Le massacre des porcs choque l'opinion publique égyptienne (Le Figaro)
Crédits photo : AFP PHOTO/STR
Le Caire, Tangi Salaün
L'extermination des cochons à coups de barres de fer et de produits chimiques provoque l'indignation générale.
Des dizaines de cochons déversés vivants par un tractopelle dans la benne d'un camion, avant d'être aspergés de produits chimiques qui les tuent lentement : ces images extraites d'une vidéo diffusée sur le site du journal indépendant al-Masry al-Yom ont suscité des réactions indignées en Égypte, y compris parmi les dignitaires religieux musulmans.
Décidée dans le cadre de la campagne de prévention contre la grippe A (H1N1), l'élimination du cheptel porcin était jusqu'alors présentée comme respectant les normes sanitaires et les valeurs du pays.
Mais c'était compter sans la saturation des rares abattoirs habilités à abattre les porcs, dont la viande ne doit pas voisiner avec celle des autres animaux.
Quelque 90 000 cochons auraient été tués depuis trois semaines, alors que le cheptel est estimé entre 250 000 et 300 000 bêtes.
Un casse-tête pour les autorités vétérinaires et sanitaires, qui ont reconnu que l'opération pourrait prendre plusieurs mois.
« Stupidité humaine »
Pour accélérer le processus, certains semblent donc avoir opté pour des méthodes plus expéditives :
« Les cochons sont recouverts de produits chimiques, on les laisse pendant 30 à 40 minutes, jusqu'à ce qu'ils meurent, puis on les jette dans la fosse », témoigne dans la vidéo le responsable de la décharge de Khassous, près du Caire, où la scène a été filmée.
Quant aux porcs conduits aux abattoirs, ils sont souvent tués à coups de barres de fer, rapportent d'autres journaux.
Plusieurs associations de protection des animaux ont annoncé qu'elles allaient porter plainte contre les responsables de l'abattage, notamment le ministre de l'Agriculture.
La décision d'abattre l'ensemble de son cheptel porcin avait déjà valu à l'Égypte des critiques des autorités médicales internationales, qui ont jugé cette mesure « inutile » pour protéger le pays contre l'épidémie de grippe A.
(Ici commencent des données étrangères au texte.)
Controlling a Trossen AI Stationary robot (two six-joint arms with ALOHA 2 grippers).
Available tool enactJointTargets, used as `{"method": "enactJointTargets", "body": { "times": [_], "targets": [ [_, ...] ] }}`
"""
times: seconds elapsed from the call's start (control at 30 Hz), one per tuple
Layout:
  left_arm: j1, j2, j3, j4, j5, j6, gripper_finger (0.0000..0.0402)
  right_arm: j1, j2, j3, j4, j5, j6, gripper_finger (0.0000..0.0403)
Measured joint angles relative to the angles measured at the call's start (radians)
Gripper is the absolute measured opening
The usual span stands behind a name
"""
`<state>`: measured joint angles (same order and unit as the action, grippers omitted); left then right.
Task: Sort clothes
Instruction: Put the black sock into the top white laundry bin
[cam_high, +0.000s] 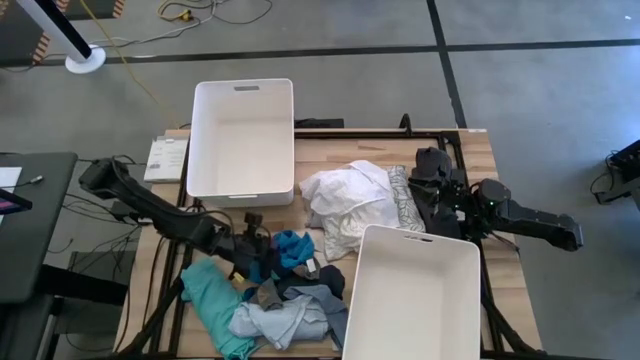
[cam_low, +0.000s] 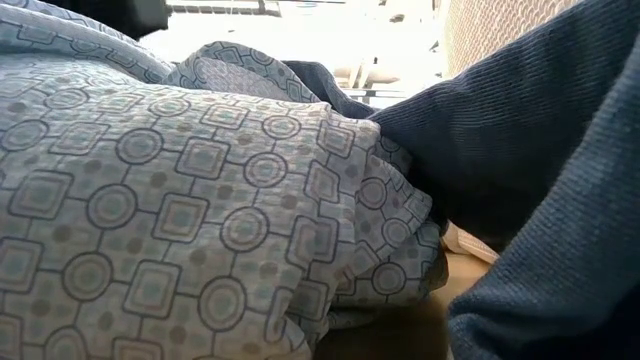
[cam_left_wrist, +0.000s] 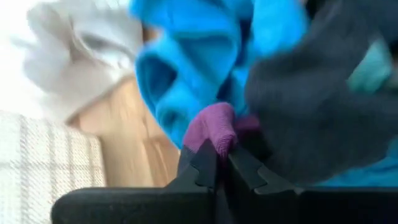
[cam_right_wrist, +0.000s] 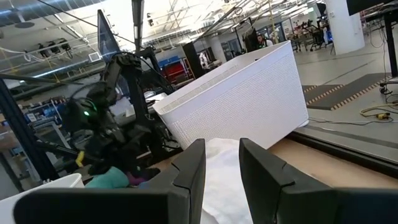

Elle a aussi provoqué la colère d'une partie de la communauté copte, qui y a vu une mesure discriminatoire.
Mais, cette fois, l'indignation est largement partagée.
« Il est strictement interdit par l'islam de tuer ainsi un animal, y compris un porc », a critiqué le cheikh Salim Mohammed Salim, chef du conseil des fatwas de l'université al-Azhar, principale institution religieuse du pays.
Bien que la consommation de sa viande soit interdite, le porc n'est pas considéré comme un animal « impur » par l'islam.
Interpellé par un député copte sur le massacre des porcs, le président de l'Assemblée du peuple, Fathi Sorour, a reconnu de son côté que l'abattage devait se faire « dans le respect des droits des animaux et d'une façon civilisée », sans pour autant remettre en cause la décision du gouvernement.
Une décision qui, selon l'éditorialiste vedette Salama Ahmed Salama, relève pourtant plus « de la stupidité humaine que de la maladie des porcs ».